Sasaran psikomotor, meliputi perilaku gerak.
3. Penetapan
Kriteria Keberhasilan dengan Alat Ukurnya
Sebagaimana
halnya dengan kriteria keberhasilan yang digunakan dalam riset seleksi,
kriteria keberhasilan pelatihan mempunyai dimensi waktu. Sebagai kriteria
keberhasilan pelatihan, dapat ditetapkan perilaku-perilaku trainees
sebagaimana ditampilkan pada akhir program pelatihan dapat pula ditetapkan prestasi
kerja trainees setelah mereka kembali ke pekerjaannya masing-masing
selama waktu tertentu.
Untuk
mengetahui apakah para trainees betul-betul telah belajar, maka
mendapatkan sesuatu yang sebelum pelatihan belum dimiliki atau dikuasai, maka
selain mereka di tes pada akhir program pelatihan (yang dinamakan post-test),
sebelum pelatihan dimulai (dinamakan pre-test) dari pre-test dapat diketahui
sejauh mana pra trainees telah menguasai bahan atau memeiliki pengetahuan da
keterampilan yang akan dilatihkan pada mereka. Skor-skor pre-test sebaiknya
diharapkan tinggi-tingi, karena ini merupakan ukuran hasil belajar selama
mendapat pelatihan. Makin besar perbedaan antara skor pada post-test dengan
skor pre-test, makin banyak trainees belajar, makin kecil perbedaannya, makin
sedikit yang di pelajari trainee.
4. Penetapan
Metode-metode Pelatihan/Pengembangan
Metode
pelatihan di kelas dipakai dalam bentuk pelatihan di luar pekerjaan pekerjaan,
macamnya yaitu :
a. Kuliah, merupakan
suatu ceramah yang disampaikan secara lisan untuk tujuan pendidikan, kuliah
adalah pembicaraan yang diorganisasai secara formal tentang hal-hal khusus.
b. Konperensi.
merupakan pertemuan formal dimana terjadi diskusi atau konsultasi tentang
sesuatu hal yang penting. Konperasi menekankan adanya : (i) diskusi kelompok
kecil, (ii) bahan yang terorganisasi, (iii) keterlibatan peserta secara aktif.

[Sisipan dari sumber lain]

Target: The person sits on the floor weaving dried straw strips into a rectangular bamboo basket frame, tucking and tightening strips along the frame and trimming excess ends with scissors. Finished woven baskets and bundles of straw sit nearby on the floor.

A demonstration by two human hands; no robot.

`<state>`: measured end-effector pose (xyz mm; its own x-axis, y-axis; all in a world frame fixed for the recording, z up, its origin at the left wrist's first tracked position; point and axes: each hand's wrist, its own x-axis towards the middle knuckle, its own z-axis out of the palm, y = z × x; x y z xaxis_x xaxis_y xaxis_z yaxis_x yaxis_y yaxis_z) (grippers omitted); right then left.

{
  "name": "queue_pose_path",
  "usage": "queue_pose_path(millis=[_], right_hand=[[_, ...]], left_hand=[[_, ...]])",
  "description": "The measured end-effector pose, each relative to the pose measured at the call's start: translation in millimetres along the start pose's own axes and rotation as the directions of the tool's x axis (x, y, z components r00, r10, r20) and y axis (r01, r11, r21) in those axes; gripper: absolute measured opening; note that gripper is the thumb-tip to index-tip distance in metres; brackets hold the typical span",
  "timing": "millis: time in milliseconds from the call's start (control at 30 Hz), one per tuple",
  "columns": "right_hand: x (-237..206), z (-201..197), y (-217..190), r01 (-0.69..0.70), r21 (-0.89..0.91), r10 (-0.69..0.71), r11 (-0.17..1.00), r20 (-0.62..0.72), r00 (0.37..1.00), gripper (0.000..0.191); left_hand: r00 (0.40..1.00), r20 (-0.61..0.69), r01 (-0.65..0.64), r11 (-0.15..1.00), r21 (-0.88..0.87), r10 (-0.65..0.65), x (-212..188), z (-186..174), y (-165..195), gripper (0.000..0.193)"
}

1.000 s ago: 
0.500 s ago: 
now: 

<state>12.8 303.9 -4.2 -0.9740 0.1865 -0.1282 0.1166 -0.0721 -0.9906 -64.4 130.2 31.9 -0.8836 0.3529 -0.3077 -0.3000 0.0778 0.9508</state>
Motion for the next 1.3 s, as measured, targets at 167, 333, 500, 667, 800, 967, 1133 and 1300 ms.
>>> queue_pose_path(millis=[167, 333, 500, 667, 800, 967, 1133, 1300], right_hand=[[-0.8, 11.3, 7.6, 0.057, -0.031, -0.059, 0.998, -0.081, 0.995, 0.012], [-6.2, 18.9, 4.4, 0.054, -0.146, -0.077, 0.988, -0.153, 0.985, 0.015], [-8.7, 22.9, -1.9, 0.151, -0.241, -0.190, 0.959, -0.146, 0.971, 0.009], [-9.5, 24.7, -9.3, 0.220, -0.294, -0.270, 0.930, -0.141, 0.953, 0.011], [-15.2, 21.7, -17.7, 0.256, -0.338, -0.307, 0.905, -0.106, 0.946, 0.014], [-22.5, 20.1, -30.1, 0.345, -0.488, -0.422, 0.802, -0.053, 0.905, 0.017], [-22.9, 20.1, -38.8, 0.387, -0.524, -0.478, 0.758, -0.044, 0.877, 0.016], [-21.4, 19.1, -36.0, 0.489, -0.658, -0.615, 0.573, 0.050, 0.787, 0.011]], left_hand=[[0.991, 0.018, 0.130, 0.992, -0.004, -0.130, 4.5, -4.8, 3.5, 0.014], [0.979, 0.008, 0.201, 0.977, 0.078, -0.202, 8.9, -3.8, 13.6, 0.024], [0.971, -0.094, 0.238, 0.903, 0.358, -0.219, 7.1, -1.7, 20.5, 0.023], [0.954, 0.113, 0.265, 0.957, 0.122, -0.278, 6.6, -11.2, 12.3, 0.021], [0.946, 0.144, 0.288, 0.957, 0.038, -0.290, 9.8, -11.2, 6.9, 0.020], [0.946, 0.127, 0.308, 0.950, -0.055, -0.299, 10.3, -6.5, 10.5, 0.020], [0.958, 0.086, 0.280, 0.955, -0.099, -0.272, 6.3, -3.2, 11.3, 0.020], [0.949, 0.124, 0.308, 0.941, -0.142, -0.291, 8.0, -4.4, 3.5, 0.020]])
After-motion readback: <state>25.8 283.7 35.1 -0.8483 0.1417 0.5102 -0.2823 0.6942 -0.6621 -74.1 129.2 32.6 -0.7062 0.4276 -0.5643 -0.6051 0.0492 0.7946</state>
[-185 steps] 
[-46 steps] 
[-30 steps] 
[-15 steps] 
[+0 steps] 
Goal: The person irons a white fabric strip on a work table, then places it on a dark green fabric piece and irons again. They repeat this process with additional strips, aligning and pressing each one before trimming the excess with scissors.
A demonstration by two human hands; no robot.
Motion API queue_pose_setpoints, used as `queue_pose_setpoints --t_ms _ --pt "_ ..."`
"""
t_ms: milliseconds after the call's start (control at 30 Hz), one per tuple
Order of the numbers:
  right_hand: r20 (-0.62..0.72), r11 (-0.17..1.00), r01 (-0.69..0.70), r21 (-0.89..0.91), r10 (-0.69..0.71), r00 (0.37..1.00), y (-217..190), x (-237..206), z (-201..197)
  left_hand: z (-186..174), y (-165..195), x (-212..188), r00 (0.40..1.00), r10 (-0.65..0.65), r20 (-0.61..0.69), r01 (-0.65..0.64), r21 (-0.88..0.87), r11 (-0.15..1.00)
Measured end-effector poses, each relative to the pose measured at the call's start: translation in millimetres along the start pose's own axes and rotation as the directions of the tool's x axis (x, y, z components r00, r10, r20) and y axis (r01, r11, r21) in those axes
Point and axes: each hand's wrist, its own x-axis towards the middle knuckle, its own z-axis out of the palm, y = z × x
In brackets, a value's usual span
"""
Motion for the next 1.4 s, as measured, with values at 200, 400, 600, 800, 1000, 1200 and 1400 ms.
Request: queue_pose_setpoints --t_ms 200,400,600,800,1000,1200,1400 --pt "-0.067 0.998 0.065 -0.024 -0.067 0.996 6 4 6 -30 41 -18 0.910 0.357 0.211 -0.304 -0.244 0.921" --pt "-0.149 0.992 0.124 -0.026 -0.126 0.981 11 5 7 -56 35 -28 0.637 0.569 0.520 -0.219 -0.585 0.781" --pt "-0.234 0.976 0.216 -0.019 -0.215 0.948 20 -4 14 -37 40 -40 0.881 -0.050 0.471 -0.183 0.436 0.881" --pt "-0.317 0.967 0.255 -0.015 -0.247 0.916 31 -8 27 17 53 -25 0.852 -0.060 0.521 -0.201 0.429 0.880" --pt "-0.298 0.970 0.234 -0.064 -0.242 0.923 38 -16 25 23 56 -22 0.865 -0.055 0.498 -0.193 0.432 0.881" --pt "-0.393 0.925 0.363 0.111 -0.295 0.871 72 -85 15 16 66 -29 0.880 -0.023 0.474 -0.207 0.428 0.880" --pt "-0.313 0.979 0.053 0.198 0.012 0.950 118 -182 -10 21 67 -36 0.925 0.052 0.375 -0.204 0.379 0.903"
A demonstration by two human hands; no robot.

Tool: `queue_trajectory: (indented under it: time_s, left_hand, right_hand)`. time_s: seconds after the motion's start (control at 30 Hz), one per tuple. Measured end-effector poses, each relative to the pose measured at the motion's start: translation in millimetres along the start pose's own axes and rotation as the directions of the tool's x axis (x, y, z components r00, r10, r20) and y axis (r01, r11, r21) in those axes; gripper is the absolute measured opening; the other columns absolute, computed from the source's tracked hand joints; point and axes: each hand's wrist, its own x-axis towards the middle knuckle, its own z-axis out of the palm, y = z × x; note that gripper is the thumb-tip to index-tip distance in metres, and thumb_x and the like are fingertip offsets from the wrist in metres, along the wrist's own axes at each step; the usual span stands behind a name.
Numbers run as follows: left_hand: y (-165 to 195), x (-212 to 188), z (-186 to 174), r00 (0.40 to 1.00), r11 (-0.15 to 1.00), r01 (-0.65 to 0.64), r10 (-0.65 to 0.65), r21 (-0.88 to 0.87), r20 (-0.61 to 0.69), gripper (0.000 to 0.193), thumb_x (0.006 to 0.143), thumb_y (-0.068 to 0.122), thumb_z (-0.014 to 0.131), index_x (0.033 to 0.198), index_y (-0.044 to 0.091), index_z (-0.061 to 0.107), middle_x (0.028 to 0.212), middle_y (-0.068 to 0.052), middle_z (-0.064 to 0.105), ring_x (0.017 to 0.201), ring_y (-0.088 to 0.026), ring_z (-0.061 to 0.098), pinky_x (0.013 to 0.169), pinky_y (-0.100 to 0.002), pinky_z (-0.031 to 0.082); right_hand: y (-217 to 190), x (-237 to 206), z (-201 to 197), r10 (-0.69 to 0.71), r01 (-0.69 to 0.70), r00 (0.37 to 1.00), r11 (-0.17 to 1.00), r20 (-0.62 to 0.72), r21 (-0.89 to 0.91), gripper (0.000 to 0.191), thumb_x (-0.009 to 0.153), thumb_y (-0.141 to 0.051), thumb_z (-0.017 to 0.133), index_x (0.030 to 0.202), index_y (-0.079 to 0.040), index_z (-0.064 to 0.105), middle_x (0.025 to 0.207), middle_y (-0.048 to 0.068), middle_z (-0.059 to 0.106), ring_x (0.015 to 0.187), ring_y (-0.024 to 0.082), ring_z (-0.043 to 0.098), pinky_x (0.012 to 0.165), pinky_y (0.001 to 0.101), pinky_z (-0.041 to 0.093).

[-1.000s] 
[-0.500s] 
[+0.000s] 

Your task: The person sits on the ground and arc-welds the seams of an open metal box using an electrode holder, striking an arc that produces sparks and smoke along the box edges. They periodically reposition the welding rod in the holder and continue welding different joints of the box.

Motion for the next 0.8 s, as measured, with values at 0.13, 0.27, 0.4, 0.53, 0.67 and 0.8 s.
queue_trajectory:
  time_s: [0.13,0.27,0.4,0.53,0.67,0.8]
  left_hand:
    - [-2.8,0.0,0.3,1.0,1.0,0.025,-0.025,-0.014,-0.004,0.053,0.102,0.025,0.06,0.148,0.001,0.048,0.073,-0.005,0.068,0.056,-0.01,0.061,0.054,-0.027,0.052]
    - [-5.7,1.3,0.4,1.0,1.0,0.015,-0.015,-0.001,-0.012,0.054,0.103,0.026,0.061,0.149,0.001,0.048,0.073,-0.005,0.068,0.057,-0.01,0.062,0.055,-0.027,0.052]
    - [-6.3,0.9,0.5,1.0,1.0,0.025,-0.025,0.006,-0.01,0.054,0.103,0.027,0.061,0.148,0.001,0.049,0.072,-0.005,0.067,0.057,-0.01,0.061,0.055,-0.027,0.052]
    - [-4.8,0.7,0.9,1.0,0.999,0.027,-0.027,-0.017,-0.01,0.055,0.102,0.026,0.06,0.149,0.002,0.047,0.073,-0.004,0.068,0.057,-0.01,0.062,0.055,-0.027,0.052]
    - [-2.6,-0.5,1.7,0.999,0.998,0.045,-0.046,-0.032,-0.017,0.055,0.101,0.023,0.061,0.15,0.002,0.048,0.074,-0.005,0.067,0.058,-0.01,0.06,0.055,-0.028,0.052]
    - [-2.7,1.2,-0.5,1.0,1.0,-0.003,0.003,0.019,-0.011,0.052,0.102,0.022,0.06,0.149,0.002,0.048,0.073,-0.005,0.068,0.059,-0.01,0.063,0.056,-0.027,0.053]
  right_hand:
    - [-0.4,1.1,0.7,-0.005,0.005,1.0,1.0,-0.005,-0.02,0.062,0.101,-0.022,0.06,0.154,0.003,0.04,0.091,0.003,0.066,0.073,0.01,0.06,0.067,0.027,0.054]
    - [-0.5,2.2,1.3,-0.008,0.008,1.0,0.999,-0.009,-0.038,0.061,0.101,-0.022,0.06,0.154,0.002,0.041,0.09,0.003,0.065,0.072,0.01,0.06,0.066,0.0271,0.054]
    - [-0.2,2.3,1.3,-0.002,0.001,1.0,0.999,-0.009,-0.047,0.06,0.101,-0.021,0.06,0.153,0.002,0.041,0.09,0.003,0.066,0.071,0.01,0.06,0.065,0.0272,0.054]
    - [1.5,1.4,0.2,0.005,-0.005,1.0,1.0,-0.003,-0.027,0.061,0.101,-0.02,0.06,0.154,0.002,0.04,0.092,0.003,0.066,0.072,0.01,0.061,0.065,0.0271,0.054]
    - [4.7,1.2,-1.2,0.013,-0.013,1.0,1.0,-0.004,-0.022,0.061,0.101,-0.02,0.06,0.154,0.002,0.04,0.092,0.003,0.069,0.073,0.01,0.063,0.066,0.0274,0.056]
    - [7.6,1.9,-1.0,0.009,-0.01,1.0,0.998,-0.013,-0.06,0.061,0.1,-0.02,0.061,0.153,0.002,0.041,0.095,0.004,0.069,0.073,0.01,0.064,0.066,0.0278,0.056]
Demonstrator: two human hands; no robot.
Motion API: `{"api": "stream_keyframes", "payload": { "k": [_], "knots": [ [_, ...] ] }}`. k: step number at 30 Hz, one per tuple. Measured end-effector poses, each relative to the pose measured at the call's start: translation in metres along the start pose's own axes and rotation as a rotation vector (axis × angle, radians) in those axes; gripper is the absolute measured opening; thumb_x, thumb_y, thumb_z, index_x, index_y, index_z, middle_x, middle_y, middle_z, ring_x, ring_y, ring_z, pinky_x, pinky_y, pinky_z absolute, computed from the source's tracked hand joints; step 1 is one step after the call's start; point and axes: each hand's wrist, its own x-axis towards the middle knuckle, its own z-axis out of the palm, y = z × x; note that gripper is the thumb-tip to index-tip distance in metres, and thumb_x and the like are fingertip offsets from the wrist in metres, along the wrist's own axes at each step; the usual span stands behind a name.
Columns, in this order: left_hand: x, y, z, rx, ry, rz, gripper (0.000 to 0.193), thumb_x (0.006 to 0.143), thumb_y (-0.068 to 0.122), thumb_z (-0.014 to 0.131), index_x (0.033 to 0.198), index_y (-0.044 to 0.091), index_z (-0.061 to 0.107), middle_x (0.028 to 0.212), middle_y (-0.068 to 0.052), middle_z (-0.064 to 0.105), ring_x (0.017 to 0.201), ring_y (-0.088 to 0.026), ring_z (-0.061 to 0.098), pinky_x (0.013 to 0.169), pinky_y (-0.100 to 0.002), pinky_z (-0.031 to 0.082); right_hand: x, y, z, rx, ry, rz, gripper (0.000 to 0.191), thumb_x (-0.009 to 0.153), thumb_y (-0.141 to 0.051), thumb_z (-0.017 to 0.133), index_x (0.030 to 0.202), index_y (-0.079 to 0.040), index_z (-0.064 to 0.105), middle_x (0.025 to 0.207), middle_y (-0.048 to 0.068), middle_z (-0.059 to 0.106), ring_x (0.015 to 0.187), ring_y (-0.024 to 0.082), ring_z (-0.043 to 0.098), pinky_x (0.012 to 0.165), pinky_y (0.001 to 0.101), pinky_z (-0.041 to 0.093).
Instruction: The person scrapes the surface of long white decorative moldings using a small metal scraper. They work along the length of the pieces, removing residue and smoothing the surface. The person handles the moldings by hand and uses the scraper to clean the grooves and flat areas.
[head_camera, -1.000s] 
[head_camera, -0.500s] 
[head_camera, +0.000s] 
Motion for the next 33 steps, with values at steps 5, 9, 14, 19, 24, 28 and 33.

Pada metode ini konperensi belajar diperlancar melalui partisipasi lisa dan
interaksi antar anggota, para trainee dianjurkan untuk memberikan gagasan dan pandangan
peserta lainnya, metode ini biasanya terdiri dari 15-20 orang.
c. Studi kasus,
pada metode studi kasus trainee diminta
untuk mengidentifikasi masalah mengkomendasi jawabannya. Metode ini
adalah metode belajar melalui perbuatan dan bermaksud meningkatkan pemikiran
analistis dan kecakapan memecahkan masalah.
d. Bermain
Peran (role playing), Peran adalah suatu pola perilaku yang diharapkan. Peserta
diberi tahu tentang situasi/keadaan dan peran mereka yang harus mereka mainkan,
hal ini digunakan untuk memeberikan kesempatan kepada para trainee untuk
memepelajari keterampilan hubungan antara manusia melalui praktek dan untuk
mengembangkan pemahaman mengenai pengaruh kelakuan mereka sendiri pada orang
lain
e. Bimbingan
berencana atau instruksi bertahap (programmed instruction), terdiri atas suatu
urutan langkah yang berfungsi sebagai pedoman dalam melaksanakan suatu
pekerjaan atau suatu kelompok tugas pekerjaan.
f. Metode
Simulasi, dalam hubungannya dengan pelatihan, maka suatu simulasi adalah suatu
jenis alat atau teknik yang menyalin setepat mungkin kondisi-kondisi nyata yang
ditemukan dalam pekerjaan.
5. Pencobaan
dan Revisi
Maksud
pencobaan atau try-out ini adalah untuk mengidentifikasi kelemahan apa
saja yang masih ada. Apakah sasaran pelatihan telah relevan dan metode
pelatihannya sesuai serta dapat dilaksanakan oleh trainer. Jika masih dijumpai
kelemahan dapat langsung diadakan revis, perbaikan-perbaikan bila diperlukan.
Dengan demikian dapat diusahakan efektivitas pelatihan yang optimal dan
dihindari biaya yang lebih tinggi.
Try-out dapat
dilakukan terhadap beberapa orang tenaga kerja saja (untuk mempertahankan biaya
yang minimal), terhadap tenaga ahli (sehingga dapat memberikan penilaian
berdasarkan keahlian mereka) yang berfungsi berupa trainees. Baru setelah
pencobaan dan revisi paket pelatihan dapat digunakan untuk pelatihan yang
sebenarnya. Ada kalanya paket pelatihan tidak dapat dicobakan terlebih dahulu,
misalnya karena terdesak waktu. Dalam hal ini maka pelatihan langsung
dilaksanakan dengan segala konsekuensinya.